▸ WHAT YOU ARE ASKED TO DO: Collect the lines of the entries where "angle" shows up.

▸ DATA FOR THIS EXERCISE:
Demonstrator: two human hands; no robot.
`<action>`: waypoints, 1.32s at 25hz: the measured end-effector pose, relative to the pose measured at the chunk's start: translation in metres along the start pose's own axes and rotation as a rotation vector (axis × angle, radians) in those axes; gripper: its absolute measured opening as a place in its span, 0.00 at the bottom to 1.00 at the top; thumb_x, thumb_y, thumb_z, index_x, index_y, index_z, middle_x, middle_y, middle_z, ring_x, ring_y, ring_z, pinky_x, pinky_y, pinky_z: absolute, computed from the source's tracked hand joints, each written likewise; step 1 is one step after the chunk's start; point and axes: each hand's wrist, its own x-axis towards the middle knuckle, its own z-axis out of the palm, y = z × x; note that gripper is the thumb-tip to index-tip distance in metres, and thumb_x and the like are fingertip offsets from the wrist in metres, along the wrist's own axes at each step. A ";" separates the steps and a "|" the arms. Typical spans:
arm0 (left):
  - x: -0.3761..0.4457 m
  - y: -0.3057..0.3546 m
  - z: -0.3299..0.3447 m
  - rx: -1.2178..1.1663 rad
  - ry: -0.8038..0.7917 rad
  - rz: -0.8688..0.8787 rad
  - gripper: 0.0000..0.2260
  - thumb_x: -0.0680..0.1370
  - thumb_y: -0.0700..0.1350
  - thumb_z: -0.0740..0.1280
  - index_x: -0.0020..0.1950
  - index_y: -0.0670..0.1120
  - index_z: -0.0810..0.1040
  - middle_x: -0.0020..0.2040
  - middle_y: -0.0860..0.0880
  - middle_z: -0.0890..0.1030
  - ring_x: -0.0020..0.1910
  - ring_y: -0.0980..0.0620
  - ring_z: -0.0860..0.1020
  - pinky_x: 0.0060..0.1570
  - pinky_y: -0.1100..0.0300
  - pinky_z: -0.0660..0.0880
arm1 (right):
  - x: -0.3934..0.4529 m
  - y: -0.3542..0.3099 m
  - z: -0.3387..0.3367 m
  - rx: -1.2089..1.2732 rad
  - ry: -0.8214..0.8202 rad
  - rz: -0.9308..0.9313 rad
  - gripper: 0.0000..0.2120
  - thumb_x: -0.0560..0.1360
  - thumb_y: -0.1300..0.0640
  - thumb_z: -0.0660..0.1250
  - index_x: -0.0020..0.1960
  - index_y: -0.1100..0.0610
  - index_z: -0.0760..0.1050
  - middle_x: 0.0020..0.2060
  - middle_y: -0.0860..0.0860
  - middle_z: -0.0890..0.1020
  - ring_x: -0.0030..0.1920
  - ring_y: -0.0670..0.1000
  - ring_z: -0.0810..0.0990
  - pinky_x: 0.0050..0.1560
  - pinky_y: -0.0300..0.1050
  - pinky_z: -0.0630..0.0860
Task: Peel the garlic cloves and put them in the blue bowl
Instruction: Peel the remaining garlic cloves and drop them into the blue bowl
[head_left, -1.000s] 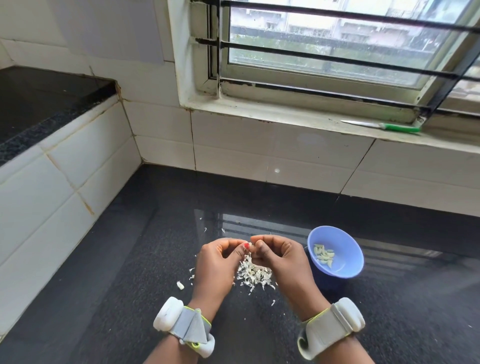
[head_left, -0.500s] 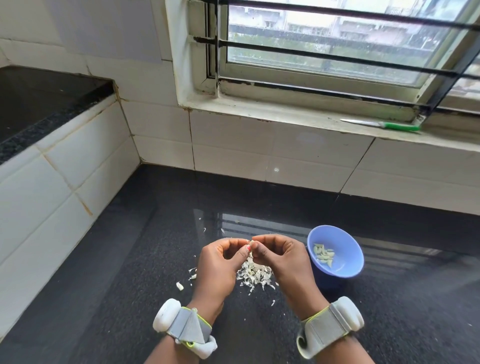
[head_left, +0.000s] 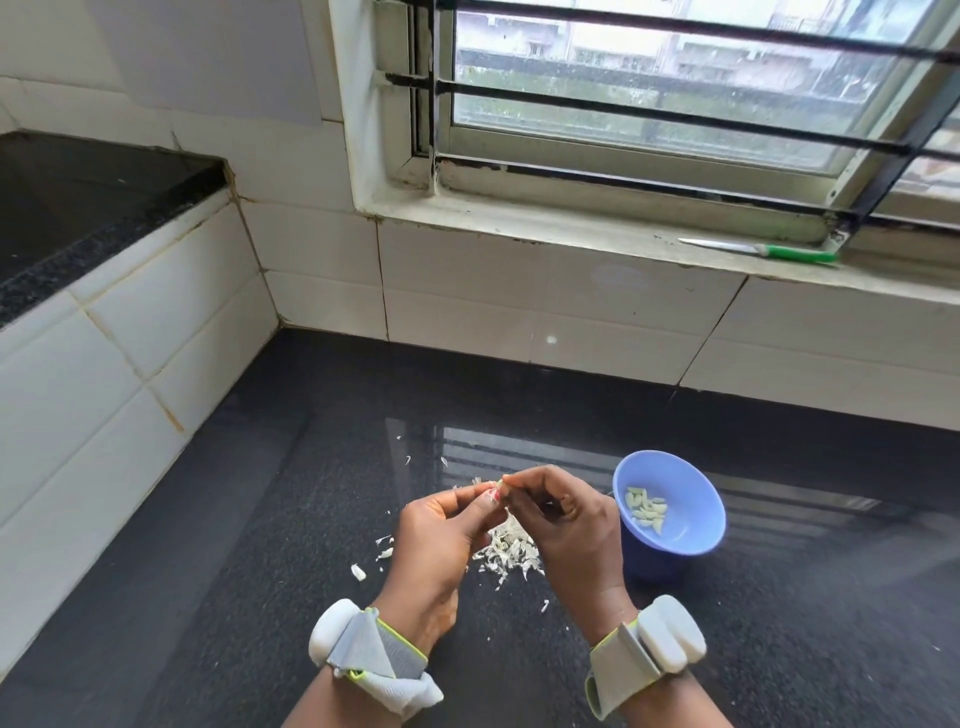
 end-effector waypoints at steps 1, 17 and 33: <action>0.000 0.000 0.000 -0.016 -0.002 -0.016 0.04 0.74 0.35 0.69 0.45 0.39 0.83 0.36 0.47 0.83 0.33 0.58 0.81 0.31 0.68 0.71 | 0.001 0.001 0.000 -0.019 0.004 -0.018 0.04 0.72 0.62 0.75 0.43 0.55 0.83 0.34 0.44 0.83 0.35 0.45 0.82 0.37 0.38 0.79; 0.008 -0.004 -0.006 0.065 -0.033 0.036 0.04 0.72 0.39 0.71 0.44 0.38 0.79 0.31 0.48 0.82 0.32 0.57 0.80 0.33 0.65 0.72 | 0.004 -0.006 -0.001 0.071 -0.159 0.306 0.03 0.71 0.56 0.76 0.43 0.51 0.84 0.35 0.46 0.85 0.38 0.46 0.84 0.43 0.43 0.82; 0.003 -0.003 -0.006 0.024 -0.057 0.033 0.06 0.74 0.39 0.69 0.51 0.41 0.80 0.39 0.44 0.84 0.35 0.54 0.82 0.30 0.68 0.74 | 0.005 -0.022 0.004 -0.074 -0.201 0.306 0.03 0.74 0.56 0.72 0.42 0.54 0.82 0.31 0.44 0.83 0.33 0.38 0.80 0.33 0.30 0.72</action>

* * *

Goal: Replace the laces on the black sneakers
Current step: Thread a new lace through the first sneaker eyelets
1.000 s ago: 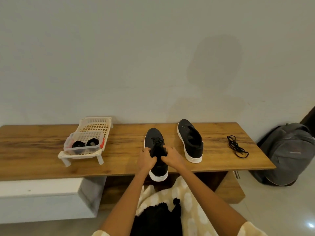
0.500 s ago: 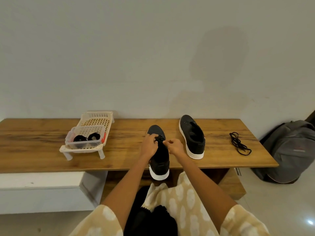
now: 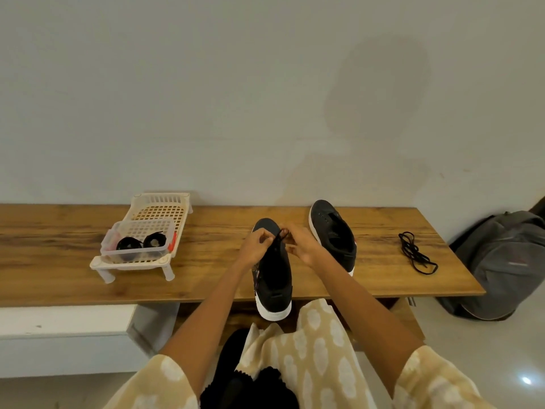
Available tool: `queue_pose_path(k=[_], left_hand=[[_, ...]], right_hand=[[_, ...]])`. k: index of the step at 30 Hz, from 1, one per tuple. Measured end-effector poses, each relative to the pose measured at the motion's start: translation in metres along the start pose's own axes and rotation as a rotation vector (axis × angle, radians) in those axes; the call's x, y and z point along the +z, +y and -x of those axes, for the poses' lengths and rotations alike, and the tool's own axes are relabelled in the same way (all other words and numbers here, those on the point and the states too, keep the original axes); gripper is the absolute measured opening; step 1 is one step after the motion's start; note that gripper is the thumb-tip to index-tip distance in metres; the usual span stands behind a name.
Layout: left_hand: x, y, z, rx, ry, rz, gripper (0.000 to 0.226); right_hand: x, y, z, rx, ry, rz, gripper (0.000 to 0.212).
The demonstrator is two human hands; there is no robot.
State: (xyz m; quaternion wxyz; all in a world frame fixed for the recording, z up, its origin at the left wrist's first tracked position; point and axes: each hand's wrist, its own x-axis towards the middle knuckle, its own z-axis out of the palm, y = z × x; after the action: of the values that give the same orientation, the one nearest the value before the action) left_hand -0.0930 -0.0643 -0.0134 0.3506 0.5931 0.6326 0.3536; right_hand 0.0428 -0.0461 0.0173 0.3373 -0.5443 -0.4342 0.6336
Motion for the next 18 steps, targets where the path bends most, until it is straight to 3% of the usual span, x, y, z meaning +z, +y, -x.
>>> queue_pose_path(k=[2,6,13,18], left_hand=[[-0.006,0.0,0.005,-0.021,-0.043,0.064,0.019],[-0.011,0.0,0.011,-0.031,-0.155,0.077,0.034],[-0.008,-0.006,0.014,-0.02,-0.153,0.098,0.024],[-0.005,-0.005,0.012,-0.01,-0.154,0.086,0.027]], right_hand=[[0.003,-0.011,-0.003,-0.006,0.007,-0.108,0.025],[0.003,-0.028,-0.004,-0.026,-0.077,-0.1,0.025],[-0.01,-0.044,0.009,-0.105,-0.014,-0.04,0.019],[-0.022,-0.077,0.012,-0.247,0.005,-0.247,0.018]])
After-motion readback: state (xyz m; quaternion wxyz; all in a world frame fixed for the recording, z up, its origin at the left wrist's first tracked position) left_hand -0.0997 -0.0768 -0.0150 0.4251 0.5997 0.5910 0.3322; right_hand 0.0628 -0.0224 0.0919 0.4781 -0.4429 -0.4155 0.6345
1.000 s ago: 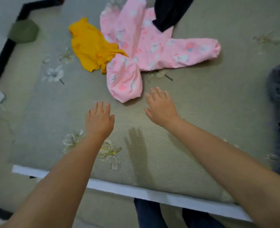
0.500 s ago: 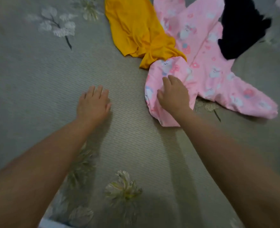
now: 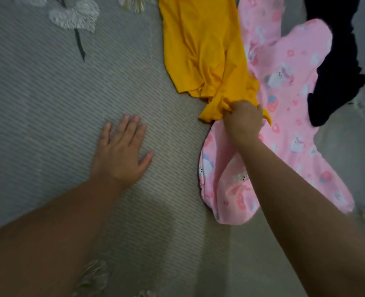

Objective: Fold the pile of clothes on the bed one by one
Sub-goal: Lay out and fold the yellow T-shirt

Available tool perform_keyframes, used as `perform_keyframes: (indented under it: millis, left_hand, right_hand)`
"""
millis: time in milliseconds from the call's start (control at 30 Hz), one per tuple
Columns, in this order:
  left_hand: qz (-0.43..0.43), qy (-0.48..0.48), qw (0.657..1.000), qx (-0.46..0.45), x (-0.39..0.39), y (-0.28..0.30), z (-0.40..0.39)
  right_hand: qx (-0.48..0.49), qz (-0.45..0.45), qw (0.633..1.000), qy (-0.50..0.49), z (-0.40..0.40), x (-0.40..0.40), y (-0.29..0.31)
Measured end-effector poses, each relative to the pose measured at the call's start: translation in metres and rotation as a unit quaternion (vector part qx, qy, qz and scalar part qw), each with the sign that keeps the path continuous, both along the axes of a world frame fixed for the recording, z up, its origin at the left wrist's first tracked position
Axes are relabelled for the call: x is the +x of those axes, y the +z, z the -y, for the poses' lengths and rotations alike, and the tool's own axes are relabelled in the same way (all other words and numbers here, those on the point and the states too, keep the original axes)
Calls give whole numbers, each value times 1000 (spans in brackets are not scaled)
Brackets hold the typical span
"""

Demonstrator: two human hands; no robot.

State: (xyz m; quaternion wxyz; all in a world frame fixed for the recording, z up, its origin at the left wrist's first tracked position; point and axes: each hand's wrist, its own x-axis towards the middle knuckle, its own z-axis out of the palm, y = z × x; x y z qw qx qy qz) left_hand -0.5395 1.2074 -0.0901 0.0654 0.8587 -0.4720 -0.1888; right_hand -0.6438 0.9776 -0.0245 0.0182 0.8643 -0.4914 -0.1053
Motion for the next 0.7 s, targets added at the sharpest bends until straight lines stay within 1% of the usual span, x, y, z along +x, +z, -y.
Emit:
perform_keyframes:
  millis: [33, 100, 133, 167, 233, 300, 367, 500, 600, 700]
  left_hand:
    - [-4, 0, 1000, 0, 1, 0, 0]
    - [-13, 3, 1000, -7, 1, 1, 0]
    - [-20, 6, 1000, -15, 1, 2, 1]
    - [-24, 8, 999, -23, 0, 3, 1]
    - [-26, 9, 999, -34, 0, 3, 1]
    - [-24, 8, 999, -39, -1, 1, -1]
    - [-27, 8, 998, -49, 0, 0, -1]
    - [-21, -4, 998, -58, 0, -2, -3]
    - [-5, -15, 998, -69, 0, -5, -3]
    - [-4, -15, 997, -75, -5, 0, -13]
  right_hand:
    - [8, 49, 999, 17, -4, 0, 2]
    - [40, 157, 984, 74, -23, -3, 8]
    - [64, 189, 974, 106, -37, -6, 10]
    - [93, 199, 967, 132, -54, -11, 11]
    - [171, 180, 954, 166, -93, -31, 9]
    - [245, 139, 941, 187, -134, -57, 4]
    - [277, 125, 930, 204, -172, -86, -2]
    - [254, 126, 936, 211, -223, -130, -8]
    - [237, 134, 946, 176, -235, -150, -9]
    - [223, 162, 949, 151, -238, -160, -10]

▸ OUTPUT BELOW:
`<action>`: waypoints, 1.32s at 25hz: the measured end-effector pose, relative to the pose measured at the chunk's start: translation in metres along the start pose's own axes and rotation as a rotation vector (axis × angle, radians) in those axes; gripper: its absolute measured opening as a place in its span, 0.00 at the bottom to 1.00 at the top; thumb_x, thumb_y, thumb_z, index_x, index_y, index_z, middle_x, middle_y, middle_z, ring_x, ring_y, ring_z, pinky_x, pinky_y, pinky_z: absolute, computed from the source's tracked hand joints, each written likewise; step 1 is one step after the chunk's start; point and axes: each hand's wrist, its own x-axis towards the middle knuckle, its own z-axis out of the palm, y = z × x; note that gripper is the thumb-tip to index-tip distance in metres, and thumb_x and the like are fingertip offsets from the wrist in metres, along the wrist's own axes at each step. A ";" separates the steps and a "|" the arms. Typical spans:
Available tool: `queue_pose_path(k=[_], left_hand=[[_, ...]], right_hand=[[_, ...]])`. k: index of the step at 30 Hz, from 1, one per tuple. Measured end-effector poses, each relative to the pose measured at the motion's start: translation in metres along the start pose's own axes and rotation as a rotation vector (axis × angle, radians) in those axes; the call's x, y and z point along the +z, +y and -x of those axes, for the poses' lengths and rotations alike, and the tool's own axes are relabelled in the same way (all other words and numbers here, those on the point and the states too, keep the original axes); gripper is the absolute measured opening; step 1 is one step after the motion's start; note that gripper is the thumb-tip to index-tip distance in metres; the usual span stands behind a name.

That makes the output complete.